Es de bien nacida, por Leonor Rodríguez "La Camacha"


¡Ay, curiosos y atentos lectores! Mirad cómo se muda el mundo, que hasta una humilde bruja como yo, Leonor Rodríguez, conocida por "La Camacha", recibe agora el honor de ser escrita en piedra y calle de Montilla. ¡Oh, arte y destreza del destino, que convierte el oprobio en memoria y la infamia en homenaje! Pero dejadme, antes de hablar de mi nueva fortuna, recorrer con vos la historia de este lugar y los nombres que lo han ennoblecido.
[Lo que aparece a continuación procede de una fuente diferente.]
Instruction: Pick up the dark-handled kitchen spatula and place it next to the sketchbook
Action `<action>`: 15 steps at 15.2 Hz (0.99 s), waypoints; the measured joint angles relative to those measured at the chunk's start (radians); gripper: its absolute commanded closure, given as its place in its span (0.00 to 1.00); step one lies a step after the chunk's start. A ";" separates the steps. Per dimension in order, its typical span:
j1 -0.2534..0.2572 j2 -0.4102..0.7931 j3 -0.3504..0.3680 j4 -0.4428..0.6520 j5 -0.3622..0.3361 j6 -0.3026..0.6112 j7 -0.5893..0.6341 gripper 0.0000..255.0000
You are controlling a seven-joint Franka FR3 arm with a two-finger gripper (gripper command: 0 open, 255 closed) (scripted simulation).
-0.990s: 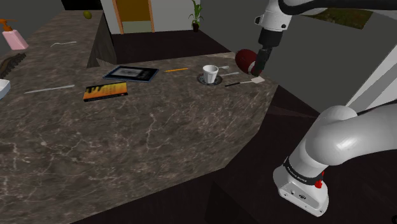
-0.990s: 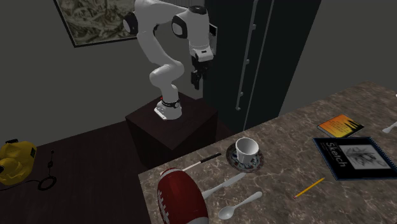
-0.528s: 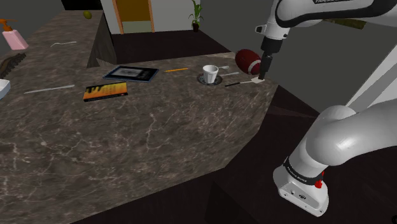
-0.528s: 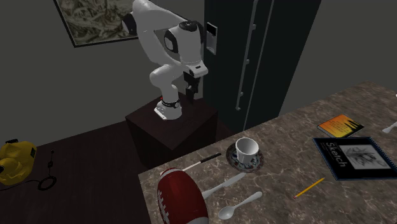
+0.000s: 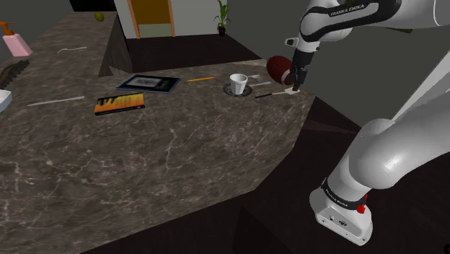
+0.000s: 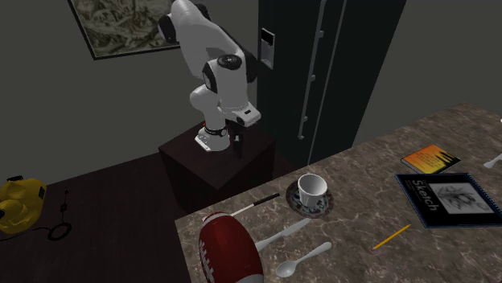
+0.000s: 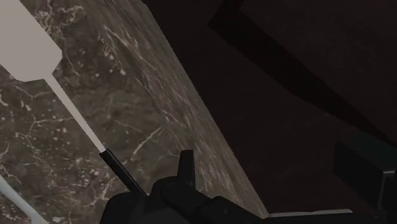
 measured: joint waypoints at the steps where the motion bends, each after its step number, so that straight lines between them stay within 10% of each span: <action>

Montilla, tierra de vino y sabia gente, ha tenido siempre a bien grabar en su callejero las glorias que la adornan. Si ha de empezarse por lo más alto, justo es hablar de los Reyes Católicos, Isabel y Fernando. ¡Oh, qué dichosa unión de Castilla y Aragón! Aunque os confieso que Fernando, el Católico, dejó en esta villa un recuerdo agridulce, pues ordenó el derribo del castillo, como si deshacer piedras bastase para borrar la historia de una fortaleza. No obstante, su huella es grande y Montilla le agradece la justicia que impartió en sus días, aunque sea con recelo en mi corazón de bruja.
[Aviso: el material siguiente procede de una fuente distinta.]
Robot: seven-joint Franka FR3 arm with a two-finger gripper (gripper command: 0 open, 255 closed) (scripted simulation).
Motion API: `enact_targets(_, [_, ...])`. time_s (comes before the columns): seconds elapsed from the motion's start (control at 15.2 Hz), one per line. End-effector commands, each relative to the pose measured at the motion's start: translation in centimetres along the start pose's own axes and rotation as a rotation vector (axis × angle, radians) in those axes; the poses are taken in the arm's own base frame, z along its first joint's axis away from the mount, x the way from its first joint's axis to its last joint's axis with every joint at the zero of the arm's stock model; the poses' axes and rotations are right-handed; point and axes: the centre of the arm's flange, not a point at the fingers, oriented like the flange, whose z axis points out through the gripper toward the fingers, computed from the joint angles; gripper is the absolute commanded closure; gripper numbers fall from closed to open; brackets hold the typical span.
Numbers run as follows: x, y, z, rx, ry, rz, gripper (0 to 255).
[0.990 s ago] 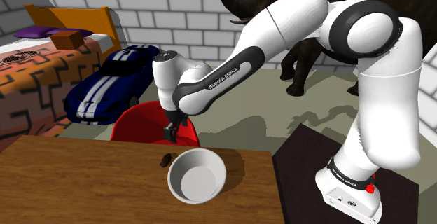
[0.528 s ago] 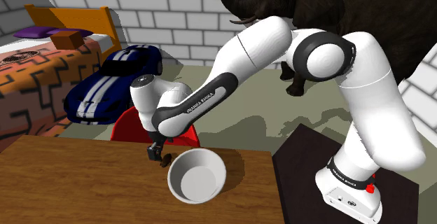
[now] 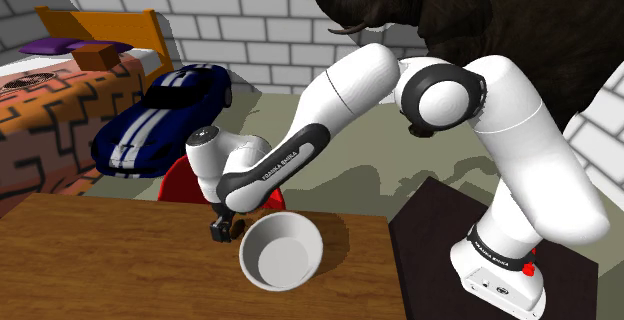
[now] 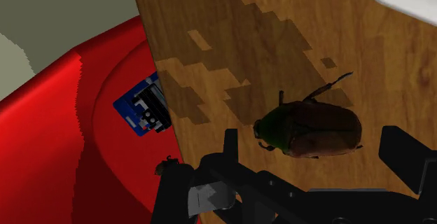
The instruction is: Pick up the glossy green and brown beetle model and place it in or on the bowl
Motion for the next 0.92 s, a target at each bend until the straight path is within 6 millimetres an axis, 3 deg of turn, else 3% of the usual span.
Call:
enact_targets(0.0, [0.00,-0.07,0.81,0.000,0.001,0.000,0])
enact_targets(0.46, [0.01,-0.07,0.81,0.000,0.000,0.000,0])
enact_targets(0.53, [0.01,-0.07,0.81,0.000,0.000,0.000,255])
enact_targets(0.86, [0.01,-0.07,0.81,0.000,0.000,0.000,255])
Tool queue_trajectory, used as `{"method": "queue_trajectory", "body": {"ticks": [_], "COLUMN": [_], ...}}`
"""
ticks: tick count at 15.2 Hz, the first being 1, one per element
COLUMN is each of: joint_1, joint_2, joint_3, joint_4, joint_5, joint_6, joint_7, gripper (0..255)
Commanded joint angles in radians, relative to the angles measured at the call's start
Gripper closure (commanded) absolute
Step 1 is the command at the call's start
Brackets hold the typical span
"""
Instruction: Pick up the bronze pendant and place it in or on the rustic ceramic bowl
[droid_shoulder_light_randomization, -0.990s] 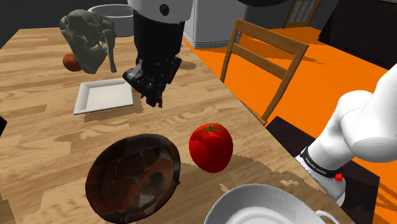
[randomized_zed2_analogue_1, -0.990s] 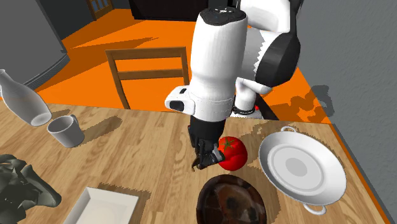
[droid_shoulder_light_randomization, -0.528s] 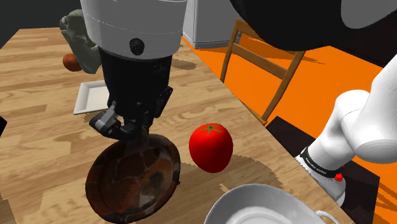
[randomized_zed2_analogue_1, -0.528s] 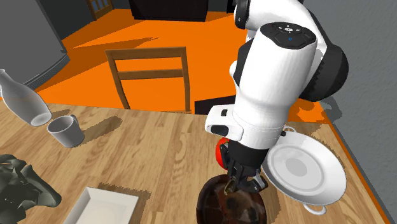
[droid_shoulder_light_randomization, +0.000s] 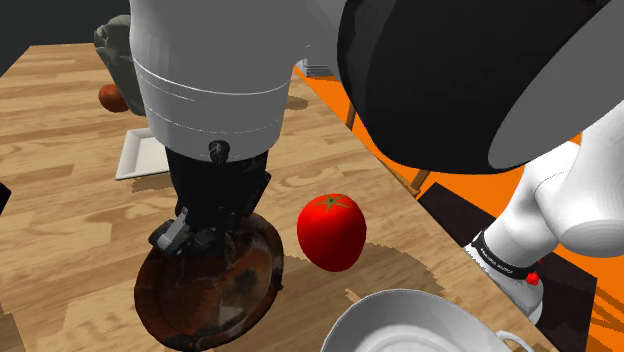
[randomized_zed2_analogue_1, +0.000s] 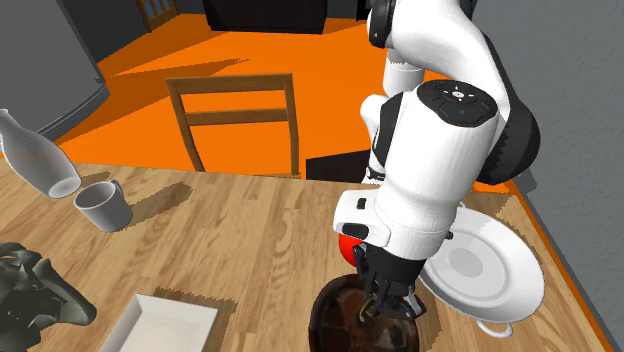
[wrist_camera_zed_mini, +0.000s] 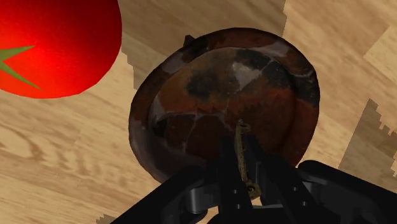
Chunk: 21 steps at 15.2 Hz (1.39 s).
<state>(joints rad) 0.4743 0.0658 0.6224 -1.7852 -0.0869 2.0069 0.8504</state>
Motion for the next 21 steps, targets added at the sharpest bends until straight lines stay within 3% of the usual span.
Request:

Más tarde, vino Felipe IV, el Rey Planeta, quien, movido por su inmensa corona y su ánimo generoso, otorgó a Montilla el título de ciudad. ¡Ah, qué honor el que nos concedió aquel monarca que, entre guerras y lances amorosos, tuvo aún tiempo para reparar en nuestra villa! Mas no olvidemos que tal favor vino en gran medida por el renombre de ciertos montillanos cuyos méritos aún resplandecen.

Decidme, ¿quién no ha oído del Gran Capitán? Gonzalo Fernández de Córdoba, maestro en el arte de la guerra, que ganó batallas en Italia con más estrategias que espadas, dejando mudos de asombro a sus enemigos. Dicen que al preguntar el rey cuánto costaba mantener sus campañas, respondió con un listado que incluía sacos de paciencia y botas de andar. ¡Oh, Gonzalo, qué bien nos representaste en el mundo!

Y qué diré de San Juan de Ávila, doctor de la Iglesia, y San Francisco Solano, el "Apóstol de América". Uno, predicador tan santo que sus palabras ardían en el pecho de los oyentes como brasas encendidas; el otro, evangelizador incansable de tierras lejanas, que amansaba fieras y convertía corazones. ¿Qué villa puede presumir de dos santos tan gloriosos?

No ha de olvidarse tampoco a Garcilaso de la Vega, el Inca, mestizo de sangre y letras, quien, desde el Perú hasta España, labró un nombre que es puente entre mundos y tiempos. Sus escritos, ¡oh!, son más preciosos que los metales que buscaban los conquistadores, y Montilla lo guarda como un tesoro. Y junto a él, Diego de Alvear, héroe de mar y tragedias, cuyas hazañas y desventuras, desde el río de la Plata hasta las costas de Cádiz, se cuentan entre las más notables. Aquel caballero, que sobrevivió al naufragio y la pérdida, supo hacer de su nombre un emblema de resistencia y honor. Ambos, en sus esferas, hicieron de la palabra y el coraje un estandarte.

Y mirad, si bien Miguel de Cervantes no era de esta tierra, tuvo la bondad de mencionarme en su pluma, haciendo que mi figura, la de una simple bruja, pase de boca en boca y de libro en libro. ¡Qué ironía! Cervantes, el más insigne de los escritores, me dio inmortalidad en sus páginas con su fina socarronería, como si mi arte de encantamientos fuese digno de tal renombre.

Agora, dicen los sabios del consistorio montillano que mi nombre será inscrito en el callejero. ¡Yo, que fui tenida por bruja y malahechora, compartiré honores con reyes, santos, héroes y letrados! ¡Qué de carcajadas me salen del alma! ¿Será este un hechizo mío que tardó siglos en cumplirse? ¿O acaso Montilla ha reconocido que no todo lo que se condena es vil ni todo lo que se alaba es puro? Sea como fuere, me congratulo de hallarme entre tan ilustre compañía.

Así que, caminad, buenos vecinos, por esa calle que llevará mi nombre. Y si al pasar por "La Camacha" sentís una brisa fresca o el aroma de hierbas, sabed que ahí sigo, cuidando de Montilla a mi manera, con risas, ironías y algún que otro encantamiento.